Establish a data strategy today
For a long time, we’ve been saying that data is very important. Some even claim that “data is the new oil”. With the rise of AI, this statement is not an exaggeration. If we work with AI, we should familiarize ourselves with current popular dataset repositories like Hugging Face and Kaggle. The datasets here may be useful for us even if they are not our own data, depending on our use case. However, my point is that every company should have a process in place to generate and centralize their own high-quality data.
High-quality data is data that is relevant, accurate, consistent with our needs, and stored in a usable format. AI systems perform significantly better when they are trained or evaluated using high-quality data. The most common reason for being unable to build or improve an AI system is often simple: we don’t have the right data. In many cases, we could have it, but we haven’t been storing it.
If frontier models (OpenAI GPT, Gemini) are already trained on the entire Internet, why do we still need high-quality data?
Frontier models might not be cost-effective for certain tasks. Some problems can be solved more efficiently with smaller, local models. For these models to perform accurately, high-quality data is essential. This data can serve as a knowledge base for a RAG (Retrieval-Augmented Generation) system or be used to fine-tune the models.
We may also want to tailor responses to specific business contexts, so the system operates with our own data and delivers maximum value. For example, a chatbot that answers questions about our company or products depends on high-quality data to function effectively.
AI systems are often criticized for being non-deterministic and for producing hallucinations. One way to reduce the risk of these behaviors is through systematic testing. This involves scientifically comparing their outputs with the expected correct answers, and to make such comparisons possible, we need high-quality data.
Although it is not absolutely necessary, data becomes much more valuable when it is labeled. Labeled data means we have pairs of (datapoint, classification). Examples in the cybersecurity space include:
(jira_issue, security_problem): pairs consisting of the summary and description of each Jira issue, along with the description of the related security problem, if any.
(log, indicator_of_incident): pairs of logs from different devices and systems, together with indicators of incidents or attacks identified in those logs.
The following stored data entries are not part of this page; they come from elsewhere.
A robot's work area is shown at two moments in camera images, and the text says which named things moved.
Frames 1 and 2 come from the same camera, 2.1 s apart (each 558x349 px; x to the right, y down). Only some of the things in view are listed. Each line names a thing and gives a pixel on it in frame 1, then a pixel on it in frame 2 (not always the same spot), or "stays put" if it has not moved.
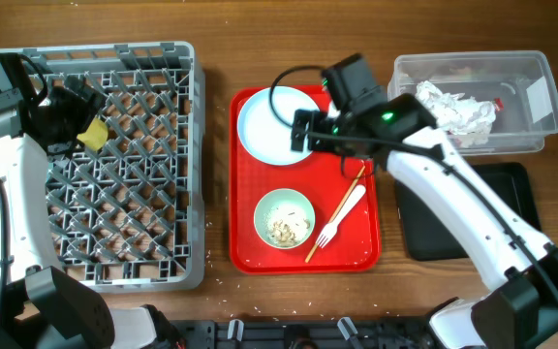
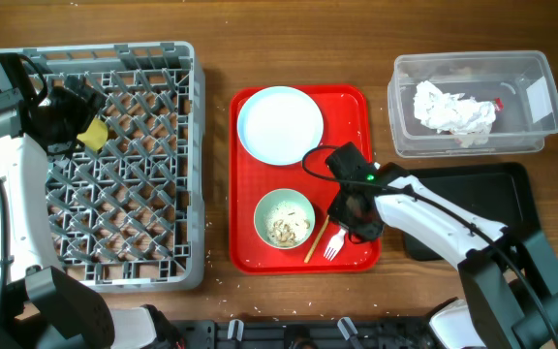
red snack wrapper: [498, 101] stays put
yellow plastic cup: [96, 135] stays put
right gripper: [319, 122] -> [335, 211]
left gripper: [84, 111] stays put
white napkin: [467, 118] stays put
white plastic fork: [330, 229] -> [334, 244]
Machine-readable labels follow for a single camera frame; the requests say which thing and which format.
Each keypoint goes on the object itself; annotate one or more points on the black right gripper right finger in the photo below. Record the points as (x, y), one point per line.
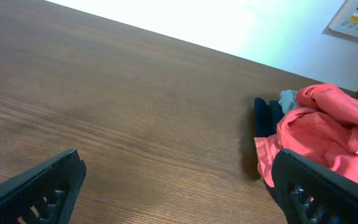
(310, 193)

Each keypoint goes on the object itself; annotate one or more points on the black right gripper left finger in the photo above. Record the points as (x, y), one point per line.
(46, 193)

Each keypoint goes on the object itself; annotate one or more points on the red printed t-shirt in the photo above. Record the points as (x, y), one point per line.
(323, 128)

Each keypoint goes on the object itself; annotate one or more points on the navy folded garment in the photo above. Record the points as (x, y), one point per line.
(266, 117)

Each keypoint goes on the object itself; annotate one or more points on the light grey folded garment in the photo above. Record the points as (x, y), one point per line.
(288, 100)

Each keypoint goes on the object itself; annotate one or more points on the white wall control panel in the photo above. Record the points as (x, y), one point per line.
(354, 20)

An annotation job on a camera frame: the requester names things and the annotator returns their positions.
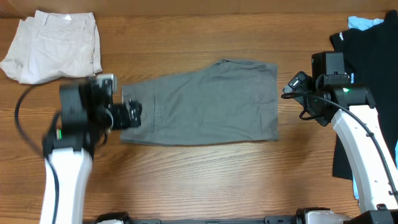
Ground grey shorts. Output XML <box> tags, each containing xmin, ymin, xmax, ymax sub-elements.
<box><xmin>120</xmin><ymin>60</ymin><xmax>279</xmax><ymax>146</ymax></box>

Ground light blue t-shirt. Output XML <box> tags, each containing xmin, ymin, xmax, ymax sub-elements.
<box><xmin>348</xmin><ymin>16</ymin><xmax>384</xmax><ymax>200</ymax></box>

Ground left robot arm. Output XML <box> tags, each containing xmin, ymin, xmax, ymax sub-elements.
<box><xmin>40</xmin><ymin>74</ymin><xmax>142</xmax><ymax>223</ymax></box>

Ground folded beige shorts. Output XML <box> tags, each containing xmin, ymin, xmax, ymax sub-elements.
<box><xmin>1</xmin><ymin>10</ymin><xmax>103</xmax><ymax>85</ymax></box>

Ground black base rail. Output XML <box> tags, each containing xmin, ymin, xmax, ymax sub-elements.
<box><xmin>84</xmin><ymin>210</ymin><xmax>397</xmax><ymax>224</ymax></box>

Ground black t-shirt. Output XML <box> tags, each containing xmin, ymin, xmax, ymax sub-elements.
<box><xmin>329</xmin><ymin>9</ymin><xmax>398</xmax><ymax>181</ymax></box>

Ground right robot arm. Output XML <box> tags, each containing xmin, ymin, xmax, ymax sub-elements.
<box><xmin>281</xmin><ymin>52</ymin><xmax>397</xmax><ymax>223</ymax></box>

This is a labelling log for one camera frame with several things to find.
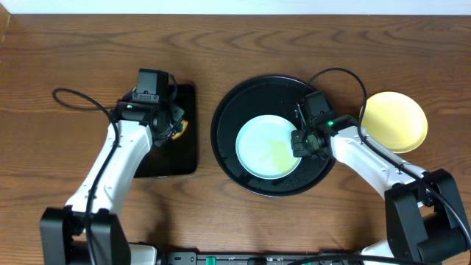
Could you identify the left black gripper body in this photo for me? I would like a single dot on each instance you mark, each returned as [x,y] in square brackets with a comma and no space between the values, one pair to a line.
[176,123]

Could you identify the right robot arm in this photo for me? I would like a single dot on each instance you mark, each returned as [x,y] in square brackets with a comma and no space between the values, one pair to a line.
[425,218]

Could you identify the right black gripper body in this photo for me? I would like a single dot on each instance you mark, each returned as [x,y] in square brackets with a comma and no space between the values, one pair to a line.
[304,145]

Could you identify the yellow green scrub sponge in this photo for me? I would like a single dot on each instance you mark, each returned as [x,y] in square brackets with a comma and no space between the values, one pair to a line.
[180,129]

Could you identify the light blue plate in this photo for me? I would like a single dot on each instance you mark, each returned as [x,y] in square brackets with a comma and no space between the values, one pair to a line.
[263,147]

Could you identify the black round tray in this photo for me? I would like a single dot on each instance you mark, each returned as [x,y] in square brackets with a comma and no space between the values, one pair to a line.
[265,95]

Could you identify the black rectangular tray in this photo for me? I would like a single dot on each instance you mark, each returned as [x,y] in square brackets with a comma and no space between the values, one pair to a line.
[177,156]

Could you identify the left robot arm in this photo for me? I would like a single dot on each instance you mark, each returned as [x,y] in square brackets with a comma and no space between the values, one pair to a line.
[87,229]

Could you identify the yellow plate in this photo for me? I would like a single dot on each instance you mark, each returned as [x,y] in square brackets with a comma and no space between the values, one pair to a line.
[396,121]

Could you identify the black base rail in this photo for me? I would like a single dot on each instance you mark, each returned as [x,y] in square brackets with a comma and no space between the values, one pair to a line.
[193,258]
(source_code, security_vulnerability): pairs of code snippets containing security vulnerabilities.
(security_question, security_answer): pairs of questions from internal or external customers about security topics, along with their respective answers.
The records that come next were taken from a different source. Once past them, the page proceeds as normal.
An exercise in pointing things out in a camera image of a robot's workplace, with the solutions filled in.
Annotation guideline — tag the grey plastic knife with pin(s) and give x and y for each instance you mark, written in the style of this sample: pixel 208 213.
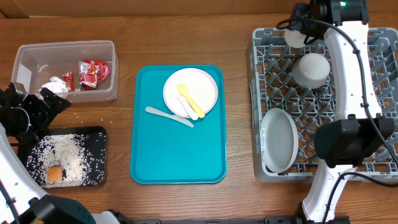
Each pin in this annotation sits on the grey plastic knife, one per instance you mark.
pixel 174 117

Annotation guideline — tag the clear plastic bin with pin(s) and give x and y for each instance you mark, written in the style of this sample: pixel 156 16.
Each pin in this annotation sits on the clear plastic bin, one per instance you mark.
pixel 36 64

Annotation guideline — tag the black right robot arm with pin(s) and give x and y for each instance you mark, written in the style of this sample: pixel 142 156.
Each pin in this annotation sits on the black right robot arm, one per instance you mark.
pixel 359 127

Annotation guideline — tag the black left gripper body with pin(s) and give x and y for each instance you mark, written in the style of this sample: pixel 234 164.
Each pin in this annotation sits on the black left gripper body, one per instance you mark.
pixel 23 123

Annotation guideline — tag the grey dishwasher rack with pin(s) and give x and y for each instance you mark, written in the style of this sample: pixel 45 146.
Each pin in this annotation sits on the grey dishwasher rack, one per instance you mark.
pixel 269 63

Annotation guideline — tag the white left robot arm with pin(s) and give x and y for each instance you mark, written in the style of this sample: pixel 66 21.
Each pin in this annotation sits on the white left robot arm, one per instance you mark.
pixel 24 201

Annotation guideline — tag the grey small bowl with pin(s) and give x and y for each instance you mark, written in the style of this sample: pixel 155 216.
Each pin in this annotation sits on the grey small bowl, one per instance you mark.
pixel 311 70

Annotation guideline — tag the teal plastic tray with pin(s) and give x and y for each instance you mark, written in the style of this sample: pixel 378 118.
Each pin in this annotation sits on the teal plastic tray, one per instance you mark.
pixel 164 151

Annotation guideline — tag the grey round plate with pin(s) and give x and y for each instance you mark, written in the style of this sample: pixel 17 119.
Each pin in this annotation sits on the grey round plate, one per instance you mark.
pixel 281 141

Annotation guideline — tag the orange food cube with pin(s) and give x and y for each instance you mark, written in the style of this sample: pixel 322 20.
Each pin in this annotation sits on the orange food cube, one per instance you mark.
pixel 54 174

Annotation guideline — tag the red ketchup packet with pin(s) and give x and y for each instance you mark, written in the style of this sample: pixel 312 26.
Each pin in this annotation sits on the red ketchup packet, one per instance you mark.
pixel 68 78

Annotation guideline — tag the yellow plastic spoon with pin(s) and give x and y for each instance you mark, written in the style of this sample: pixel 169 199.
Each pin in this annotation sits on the yellow plastic spoon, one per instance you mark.
pixel 182 89

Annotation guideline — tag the white paper cup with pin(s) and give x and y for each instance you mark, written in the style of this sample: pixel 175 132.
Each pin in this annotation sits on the white paper cup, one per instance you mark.
pixel 294 38

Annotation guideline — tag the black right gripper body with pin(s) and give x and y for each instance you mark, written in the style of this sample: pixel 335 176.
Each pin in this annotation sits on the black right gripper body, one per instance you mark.
pixel 307 27

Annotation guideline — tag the black rice tray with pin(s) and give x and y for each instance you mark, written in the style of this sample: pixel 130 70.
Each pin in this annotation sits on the black rice tray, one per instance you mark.
pixel 80 152

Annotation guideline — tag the white round plate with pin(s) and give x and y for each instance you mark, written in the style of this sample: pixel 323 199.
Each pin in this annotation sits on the white round plate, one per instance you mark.
pixel 201 87

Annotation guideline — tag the white napkin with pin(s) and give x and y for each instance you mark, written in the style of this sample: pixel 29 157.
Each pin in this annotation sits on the white napkin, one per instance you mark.
pixel 56 85

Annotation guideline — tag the red snack wrapper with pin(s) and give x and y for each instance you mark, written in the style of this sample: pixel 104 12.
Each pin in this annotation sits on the red snack wrapper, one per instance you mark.
pixel 93 72
Creating these datasets from scratch when implementing a use case is costly in terms of time and money. Therefore, it is important to establish processes to collect this data as early as possible, so it is available when needed or in the near future.
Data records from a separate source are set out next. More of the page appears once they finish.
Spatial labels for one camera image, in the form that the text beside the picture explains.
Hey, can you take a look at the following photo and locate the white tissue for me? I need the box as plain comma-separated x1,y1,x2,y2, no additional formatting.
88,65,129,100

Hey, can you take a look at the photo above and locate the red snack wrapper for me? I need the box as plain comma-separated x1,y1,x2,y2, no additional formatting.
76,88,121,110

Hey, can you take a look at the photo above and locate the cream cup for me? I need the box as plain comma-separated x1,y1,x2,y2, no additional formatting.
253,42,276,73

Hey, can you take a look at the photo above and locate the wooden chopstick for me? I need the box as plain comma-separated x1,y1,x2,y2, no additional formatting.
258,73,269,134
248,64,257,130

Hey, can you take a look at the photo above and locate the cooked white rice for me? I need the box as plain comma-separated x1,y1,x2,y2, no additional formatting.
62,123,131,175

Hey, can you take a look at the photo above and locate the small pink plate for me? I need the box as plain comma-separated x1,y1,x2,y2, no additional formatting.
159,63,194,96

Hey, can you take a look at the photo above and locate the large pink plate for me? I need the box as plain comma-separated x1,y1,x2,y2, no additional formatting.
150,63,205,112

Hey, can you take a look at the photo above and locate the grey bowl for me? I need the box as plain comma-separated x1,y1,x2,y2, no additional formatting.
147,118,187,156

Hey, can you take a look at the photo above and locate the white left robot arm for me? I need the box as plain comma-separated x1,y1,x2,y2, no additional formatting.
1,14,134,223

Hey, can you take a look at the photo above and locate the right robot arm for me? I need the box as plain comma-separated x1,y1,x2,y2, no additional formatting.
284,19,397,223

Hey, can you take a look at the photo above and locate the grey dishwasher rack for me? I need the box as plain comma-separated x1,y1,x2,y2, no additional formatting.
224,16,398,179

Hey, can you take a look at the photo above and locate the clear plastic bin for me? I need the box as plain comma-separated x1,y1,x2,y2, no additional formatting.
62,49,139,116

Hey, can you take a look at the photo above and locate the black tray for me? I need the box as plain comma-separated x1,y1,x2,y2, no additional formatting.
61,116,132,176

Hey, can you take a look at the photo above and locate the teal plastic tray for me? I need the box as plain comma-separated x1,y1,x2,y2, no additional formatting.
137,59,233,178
If you plan to produce and work with labeled data, something I strongly recommend, you can use open source tools like Label Studio. This software provides various functionalities for managing labeled data, including features that facilitate the labeling of unlabeled datasets.
To obtain the maximum value from AI, every company should have a data strategy. This strategy should define what data to collect, how to curate it, and how to store it. I’m not a data specialist, but it’s clear that a lack of high-quality data can limit the value a company derives from AI, so organizations should start gathering this data if they haven’t already.